#### Directions:
Among the entries that follow, find the lines containing the string "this" and copy them.

#### Material for the task:
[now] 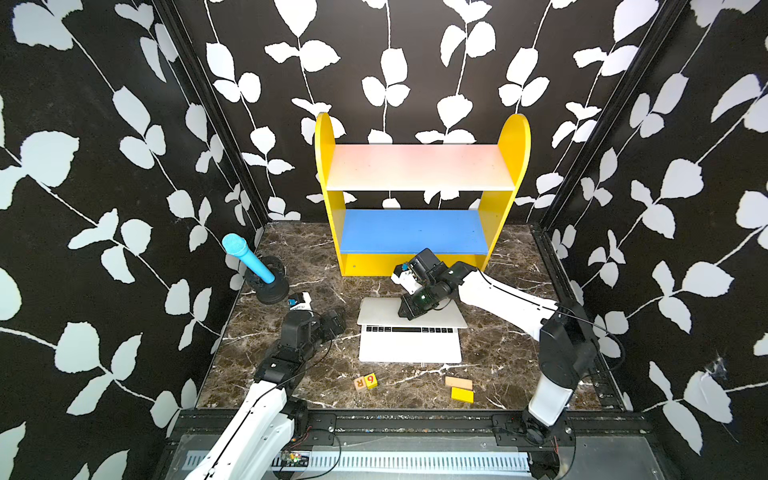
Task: Close the laptop lid and set it aside
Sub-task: Close the lid of the laptop.
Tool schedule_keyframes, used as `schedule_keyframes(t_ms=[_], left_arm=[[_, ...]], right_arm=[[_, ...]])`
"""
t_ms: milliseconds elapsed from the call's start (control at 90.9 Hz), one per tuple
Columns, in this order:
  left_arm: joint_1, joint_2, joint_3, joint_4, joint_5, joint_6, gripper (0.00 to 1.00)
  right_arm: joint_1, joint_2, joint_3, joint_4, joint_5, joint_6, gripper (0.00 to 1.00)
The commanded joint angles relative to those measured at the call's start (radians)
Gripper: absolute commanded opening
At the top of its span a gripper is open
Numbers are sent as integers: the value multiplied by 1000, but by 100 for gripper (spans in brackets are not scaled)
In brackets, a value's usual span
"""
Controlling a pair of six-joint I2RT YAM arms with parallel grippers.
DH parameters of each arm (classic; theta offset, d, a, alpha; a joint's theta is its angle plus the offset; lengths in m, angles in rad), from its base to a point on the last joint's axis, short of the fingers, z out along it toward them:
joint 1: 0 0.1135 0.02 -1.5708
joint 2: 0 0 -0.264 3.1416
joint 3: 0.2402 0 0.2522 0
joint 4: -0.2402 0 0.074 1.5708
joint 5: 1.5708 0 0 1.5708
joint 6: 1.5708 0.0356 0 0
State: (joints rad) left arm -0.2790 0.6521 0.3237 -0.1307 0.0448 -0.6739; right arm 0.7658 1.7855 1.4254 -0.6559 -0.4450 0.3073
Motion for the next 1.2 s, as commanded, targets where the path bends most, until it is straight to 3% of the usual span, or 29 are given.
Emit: schedule_keyframes(t_ms=[0,1188], left_arm=[[-2,-9,-14,-14,-3,3,98],[-2,-6,-14,-12,-2,2,98]], right_arm=[[12,25,-14,-16,8,-11,0],[31,127,-23,-15,29,-19,0]])
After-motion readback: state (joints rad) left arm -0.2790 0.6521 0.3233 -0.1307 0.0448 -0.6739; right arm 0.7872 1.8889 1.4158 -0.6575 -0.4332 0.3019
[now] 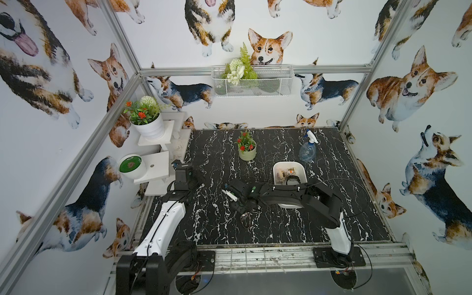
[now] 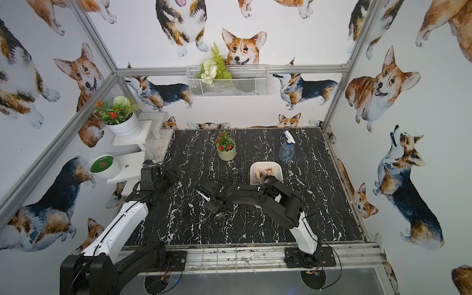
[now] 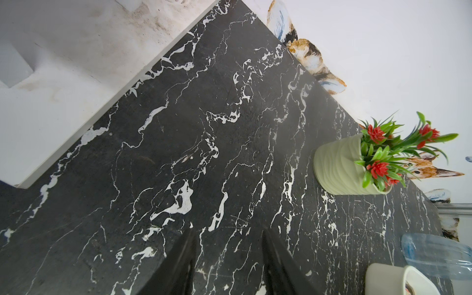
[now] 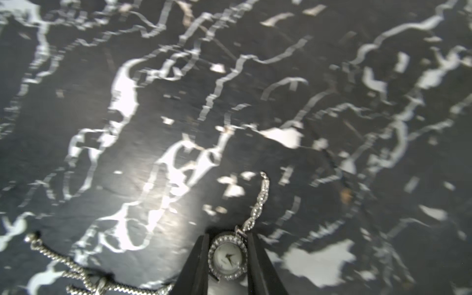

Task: Put the watch into the storage box
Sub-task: Pick up the watch at the center of the board.

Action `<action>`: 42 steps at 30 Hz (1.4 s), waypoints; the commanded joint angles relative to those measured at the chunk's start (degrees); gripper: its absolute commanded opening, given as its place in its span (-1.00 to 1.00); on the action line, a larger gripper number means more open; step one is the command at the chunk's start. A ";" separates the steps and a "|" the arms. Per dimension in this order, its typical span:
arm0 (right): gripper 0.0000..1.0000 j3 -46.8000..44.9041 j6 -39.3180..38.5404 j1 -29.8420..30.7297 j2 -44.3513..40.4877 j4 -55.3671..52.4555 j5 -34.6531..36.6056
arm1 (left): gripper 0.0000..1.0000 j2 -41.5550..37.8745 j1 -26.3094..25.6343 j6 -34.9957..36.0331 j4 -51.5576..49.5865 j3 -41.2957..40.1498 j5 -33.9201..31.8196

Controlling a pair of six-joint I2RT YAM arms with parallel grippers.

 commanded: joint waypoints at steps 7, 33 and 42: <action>-0.73 -1.69 -5.04 -3.72 -1.68 -1.12 -0.03 | -0.04 -0.09 0.14 0.48 1.37 0.09 0.05; -0.49 -2.30 -7.03 -4.86 -2.65 -0.86 -0.99 | -0.04 -0.96 0.15 0.53 1.46 -0.35 0.10; -0.68 -3.37 -6.99 -4.95 -5.44 -0.66 0.21 | -0.04 -0.70 0.15 0.48 1.87 -0.57 0.18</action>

#### Task answer:
Columns, in this order:
Action `<action>`: 42 steps at 30 Hz (1.4 s), waypoints; the commanded joint angles relative to those measured at the chunk's start (degrees); gripper: its absolute commanded opening, given as its place in its span (-1.00 to 1.00); on the action line, a larger gripper number means more open; step one is the command at the chunk's start. A ";" separates the steps and a "|" the arms. Per dimension in this order, its typical span:

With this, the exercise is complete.